Kane places Margaret’s case into historical context by delving into the history of American mysticism, but this history has an Atlantic dimension, for the stories of 19th century stigmatics in France, Italy, Belgium and Germany were widely known in the United States. Coming over as well were devotions tied to the Sacred Heart of Jesus, a mystical movement that had clear connections to the transcendence of Christ’s sufferings. As the author shows, these devotions would have been part of the young Margaret Reilly’s religious life.

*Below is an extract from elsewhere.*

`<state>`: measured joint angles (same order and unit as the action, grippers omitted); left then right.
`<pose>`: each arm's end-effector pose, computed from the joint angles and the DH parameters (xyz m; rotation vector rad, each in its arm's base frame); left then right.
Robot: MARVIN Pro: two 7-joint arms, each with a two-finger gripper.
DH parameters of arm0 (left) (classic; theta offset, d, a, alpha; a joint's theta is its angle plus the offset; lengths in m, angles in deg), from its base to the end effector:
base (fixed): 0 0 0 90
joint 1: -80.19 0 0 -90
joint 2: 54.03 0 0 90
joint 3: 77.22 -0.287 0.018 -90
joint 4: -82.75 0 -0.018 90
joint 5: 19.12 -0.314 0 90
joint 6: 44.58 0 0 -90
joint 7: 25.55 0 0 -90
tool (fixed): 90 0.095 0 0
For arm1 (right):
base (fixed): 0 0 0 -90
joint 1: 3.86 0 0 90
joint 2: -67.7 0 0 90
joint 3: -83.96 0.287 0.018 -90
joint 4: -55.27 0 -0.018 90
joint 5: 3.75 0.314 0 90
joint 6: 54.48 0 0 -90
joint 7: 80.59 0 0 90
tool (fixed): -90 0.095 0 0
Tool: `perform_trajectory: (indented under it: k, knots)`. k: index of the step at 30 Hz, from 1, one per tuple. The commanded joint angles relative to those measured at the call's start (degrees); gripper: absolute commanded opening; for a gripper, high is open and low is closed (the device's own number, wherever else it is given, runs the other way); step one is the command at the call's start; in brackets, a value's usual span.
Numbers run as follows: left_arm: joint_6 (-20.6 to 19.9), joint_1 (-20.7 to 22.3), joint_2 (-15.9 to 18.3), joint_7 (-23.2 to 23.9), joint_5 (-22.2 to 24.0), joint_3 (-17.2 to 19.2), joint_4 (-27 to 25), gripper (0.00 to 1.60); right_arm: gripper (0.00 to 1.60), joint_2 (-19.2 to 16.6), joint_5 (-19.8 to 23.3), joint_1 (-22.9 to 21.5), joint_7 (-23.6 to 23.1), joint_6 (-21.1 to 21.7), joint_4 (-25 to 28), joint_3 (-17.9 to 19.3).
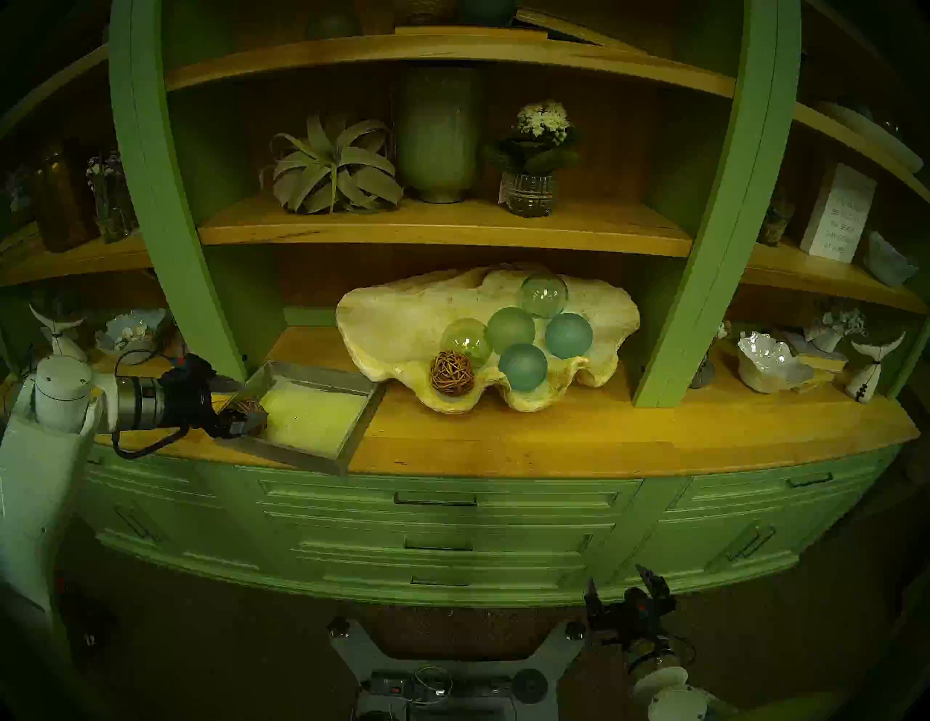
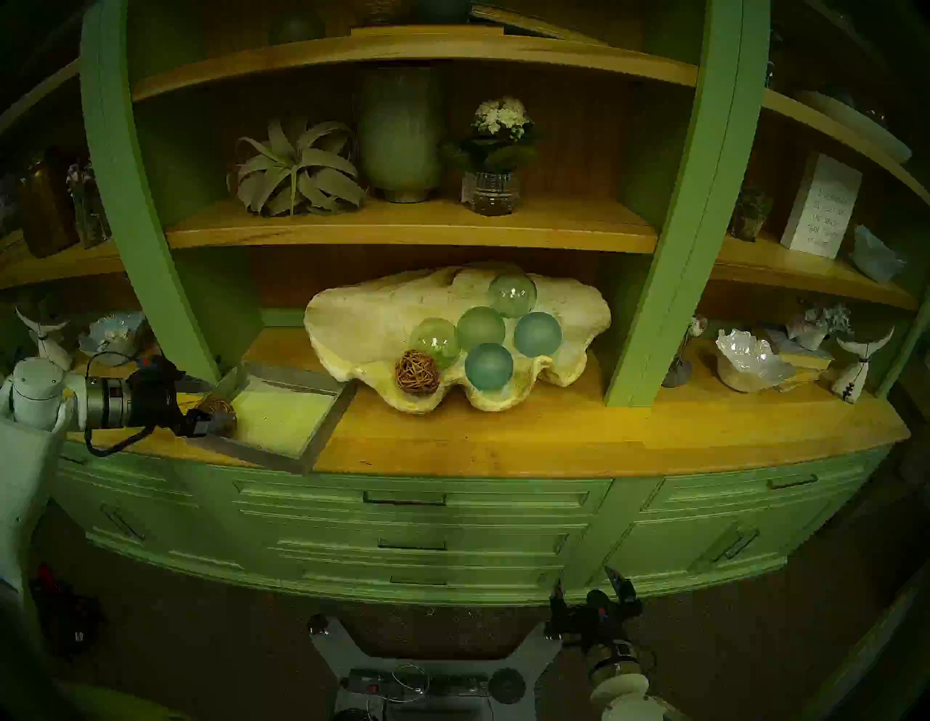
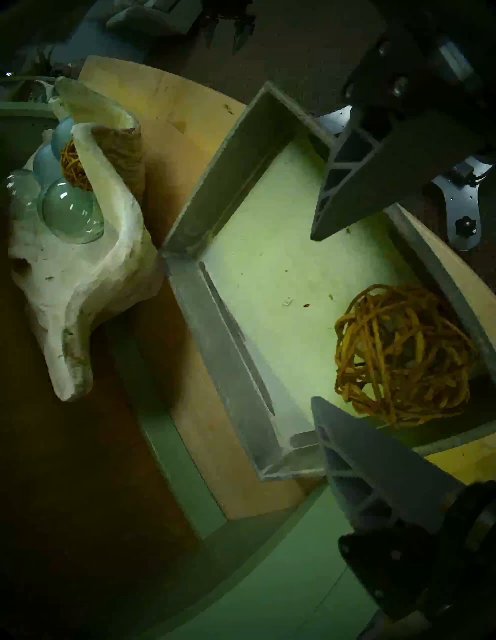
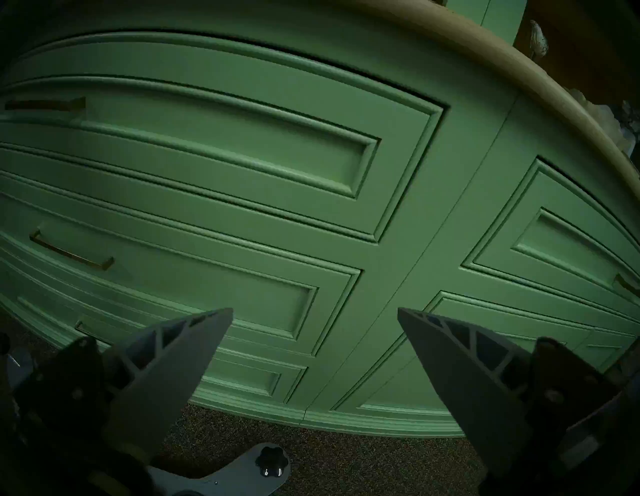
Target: Put wooden balls into bowl
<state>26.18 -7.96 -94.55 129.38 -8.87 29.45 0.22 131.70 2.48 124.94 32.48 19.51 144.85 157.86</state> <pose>0.3812 0.2787 -0.1979 2.4168 -1.0292 1.3279 0.1366 -0.0568 -0.4855 2.4757 0.2905 1.5878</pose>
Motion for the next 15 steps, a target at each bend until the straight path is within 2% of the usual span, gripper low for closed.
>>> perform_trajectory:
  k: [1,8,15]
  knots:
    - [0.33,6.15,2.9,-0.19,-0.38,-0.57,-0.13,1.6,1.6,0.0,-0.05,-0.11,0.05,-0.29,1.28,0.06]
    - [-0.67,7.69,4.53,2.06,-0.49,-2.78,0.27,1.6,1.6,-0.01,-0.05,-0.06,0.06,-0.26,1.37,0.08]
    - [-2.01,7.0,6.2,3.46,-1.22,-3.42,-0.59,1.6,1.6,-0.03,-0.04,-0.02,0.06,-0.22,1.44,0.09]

Mysticism in the United States was also influenced by the horrors of World War I, as many Catholics struggled to balance the sickening waste of human life with the beauty of suffering for an ideal and union with God.

Sister Thorn is a book full of detail and analysis, with lengthy sections that contextualize the work of nuns in American life. They enrich the reader’s sense of Sister Thorn’s world, but the density of historical data and anecdote sometimes overwhelms the narrative. The same is true when Kane delves into psychological and social science theory: though she is exploring valid scholarly questions with accepted social science models, these digressions undermine the storyline for the general interest reader.

Still, Kane’s study is full of insight and surprises. For me, one of the most intriguing of these appears in the Epilogue. Readers know throughout the book that the Good Shepherd Sisters would eventually lose their Manhattan and Peekskill convents and the prestige of choosing religious life that these properties represented. Yet the Good Shepherd Sisters continue on, doing good work to solve worldly problems. The convent walls that kept Sister Thorn’s secrets no longer provide a comprehensive template for sainthood. The church confirmed this when it canonized an activist nun, Frances Cabrini, as the first American saint. In this way it affirmed a new and very different model of saintliness for American Catholics.